A tela

A tela "Fantasias diurnas" (1932), do pintor surrealista espanhol Salvador Dalí

crédito: Salvador Dali Museum, Inc./AP Photo

 

Somos seres errantes, não nascemos como os animais dotados de um instinto que os faz ter o comportamento certo de acordo com a biologia e a fisiologia. Por exemplo, o cio, o saber parir, cuidar da cria, buscar o alimento que o corpo precisa, etc.


Somos seres de desejo, a nossa força motriz são as pulsões, elas nos levam a buscar no mundo uma satisfação que devemos escolher, de acordo com o desejo e nem sabemos exatamente o que nos atrai, o que dá prazer e, às vezes, ou quase sempre, se passamos do ponto, nos excedemos, então o que era prazer torna-se desprazer, angústia.


Porque a falta faz falta. Quando perdemos as medidas, o bom senso, o limite que deve ser respeitado, o ponto onde dizemos “agora, chega”, vamos indo até nos angustiarmos. Dói no peito, parece que alguma coisa dentro dá um nó.


Então precisamos ter cuidado e escuta conosco, já nos alertou Guimarães Rosa: viver é muito perigoso. E Freud, que dizem que tudo explica, ensina que nascemos sem referências simbólicas que nos orientem, sem marcas de civilidade, ou seja, zerados, um corpo natural não marcado. É com as palavras e o afeto, num banho de língua e letras de nossos cuidadores, que nosso corpo é marcado. Recebe as marcas deles e nos situam.


Adquirimos a linguagem e, assim, somos inseridos na cultura, em suas leis gramaticais e sintaxe. Assim internalizamos as regras da cultura e sacrificamos algumas pulsões antissociais, as agressivas e sexuais, que são lançadas num baú de prata dentro de nós: o inconsciente. Nunca morrem e fazem pressão constante para dali se safarem. Este retorno, em parte, é bem-vindo e, em parte, não.

Perversões polimorfas


Porque o que é excluído da consciência para o inconsciente são, entre outras coisas, as perversões polimorfas infantis, segundo disse Freud à Academia de Medicina e causou reações fortes dos colegas naquela época, porque afirma que as crianças não são anjinhos inocentes.


Inocentes são mesmo pois, sem as amarras da moral, não têm noção do bem e do mal e retiram prazer tanto do que é bem visto socialmente quanto do que não é. Obtêm prazer de qualquer forma, quando os ideais da cultura ainda não foram internalizados e assimilados.


Estas perversões polimorfas reprimidas pela educação nunca se esquecem de nós, mesmo depois da assimilação da consciência moral.

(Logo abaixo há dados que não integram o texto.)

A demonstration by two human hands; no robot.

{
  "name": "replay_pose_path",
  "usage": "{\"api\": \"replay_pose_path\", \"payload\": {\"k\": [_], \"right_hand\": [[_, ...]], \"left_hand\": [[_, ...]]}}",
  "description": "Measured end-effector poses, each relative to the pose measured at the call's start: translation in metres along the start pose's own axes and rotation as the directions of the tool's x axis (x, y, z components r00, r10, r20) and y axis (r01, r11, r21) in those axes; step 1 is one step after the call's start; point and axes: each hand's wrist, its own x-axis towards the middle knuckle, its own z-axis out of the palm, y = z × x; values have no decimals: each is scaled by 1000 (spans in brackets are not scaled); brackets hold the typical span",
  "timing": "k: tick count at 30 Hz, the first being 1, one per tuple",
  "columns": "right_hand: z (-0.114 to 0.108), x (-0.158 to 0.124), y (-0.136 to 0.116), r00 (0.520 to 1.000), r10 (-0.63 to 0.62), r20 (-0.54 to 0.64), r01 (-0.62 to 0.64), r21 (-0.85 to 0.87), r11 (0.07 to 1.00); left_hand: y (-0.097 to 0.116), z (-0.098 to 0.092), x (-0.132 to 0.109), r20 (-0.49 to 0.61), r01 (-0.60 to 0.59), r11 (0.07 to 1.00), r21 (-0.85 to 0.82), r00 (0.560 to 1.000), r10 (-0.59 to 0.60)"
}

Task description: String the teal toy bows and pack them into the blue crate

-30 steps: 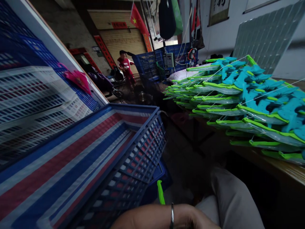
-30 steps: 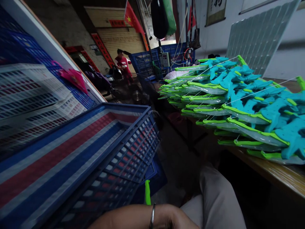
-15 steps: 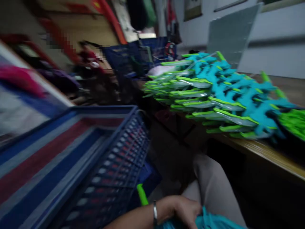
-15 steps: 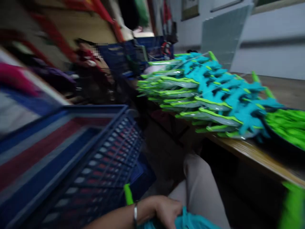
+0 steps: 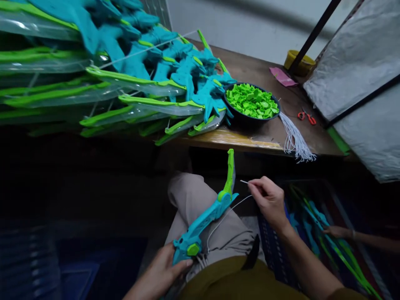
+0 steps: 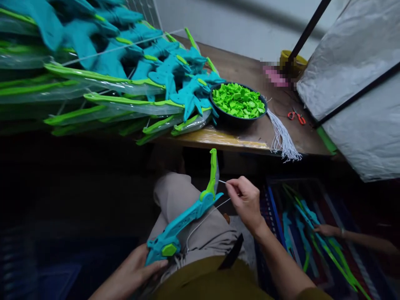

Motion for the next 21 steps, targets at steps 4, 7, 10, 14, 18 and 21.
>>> {"api": "replay_pose_path", "payload": {"k": [4, 7, 10, 14, 18, 21], "right_hand": [[22, -20, 5, 980, -94, 174, 99, -17, 995], [32, -30, 9, 967, -136, 215, 149, -49, 988], [32, -26, 12, 979, -149, 137, 164, -104, 981], [21, 4, 18, 985, -166, -37, 156, -199, 968], [18, 39, 26, 974, -199, -111, 163, -271, 949], [25, 54, 33, 969, -222, -112, 184, -280, 942]], "left_hand": [[11, -1, -2, -16, 22, 998, 67, 1000, -21], [16, -2, -3, -40, -5, 996, 92, 999, 9], [11, -4, -3, -57, -10, 993, 115, 998, 16], [-3, -9, 0, -98, -22, 993, 120, 995, 34], [-16, -17, 5, -166, -3, 989, 148, 986, 28], [-23, -20, 9, -155, -26, 981, 191, 986, 57]]}}
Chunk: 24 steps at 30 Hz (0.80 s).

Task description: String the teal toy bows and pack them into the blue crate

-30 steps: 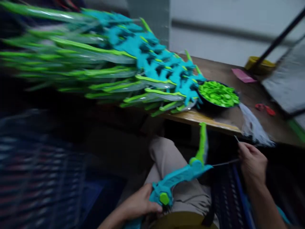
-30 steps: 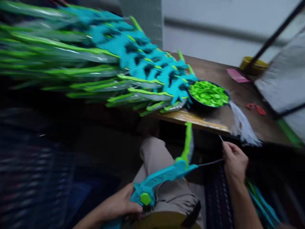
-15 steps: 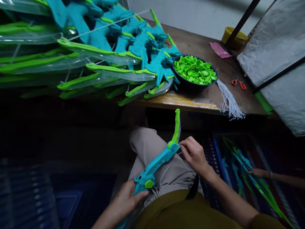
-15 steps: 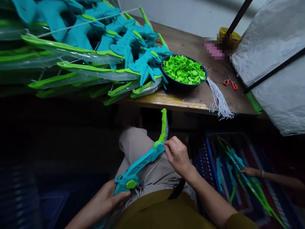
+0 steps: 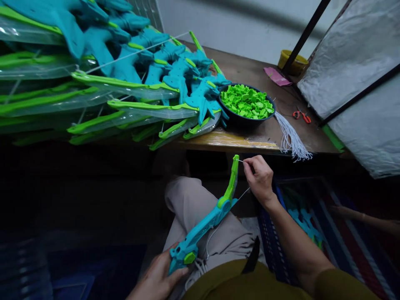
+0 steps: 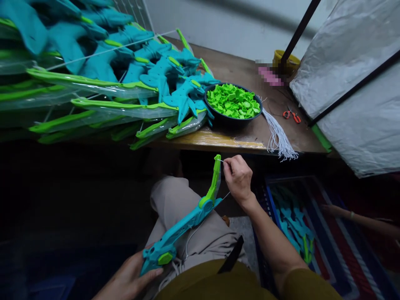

Mas não podemos mais ignorá-las e pular a cerca provoca mal-estar. O que está no inconsciente em parte precisa ser escutado porque lá também estão nossos desejos, que se tornam sonhos a ser interpretados como um recado dele, distorcido e mascarado para não ser barrado pela censura. Junto estão as perversões polimorfas infantis, pressionando para buscar seu gozo e devemos saber que este não pode ser todo, pleno ou de qualquer forma.

 

Pulsões antissociais


De vez em quando, ou até mesmo frequentemente, conseguem escapar da censura, se libertando e permitindo que pulsões antissociais retornem e permitam comportamentos agora inadmissíveis, incompatíveis com o modo de vida civilizado e fazem grandes estragos: corrupção, lucro ilimitado, danos a outros povos, raças e gêneros, crimes de preconceito e violência.


Assim, caso não tenhamos assimilado uma noção ética, que nos detém, certamente estaremos em risco de causar prejuízos. E se é tão comum causar danos a ponto de colocar a vida de todos em risco, é sinal que muitos perversos passeiam entre nós.


Muitos de nós somos perversos polimorfos (podemos ter muitas formas de gozo) e estas pulsões antissociais estão recalcadas, censuradas e contidas, nós as desconhecemos. Uma vez que escapem e se tornem atos, saindo da fantasia e do imaginário para a realidade, sem limites, assistiremos a episódios terríveis, como mostra a história da humanidade e também o cotidiano contemporâneo, vistos tanto ao vivo como na mídia.


Esta matéria de hoje assistimos no cinema, magistralmente e artisticamente apresentada no filme “Pobres criaturas”, de Yorgos Lanthimos. A personagem principal, Bella Baxter, representada por Emma Stone, explora o mundo com sua mente infantil e mostra tudo isto. Não darei spoiler, mas recomendo assistir, pois é um show de filme. Mereceu todos os prêmios que recebeu no Oscar 2024.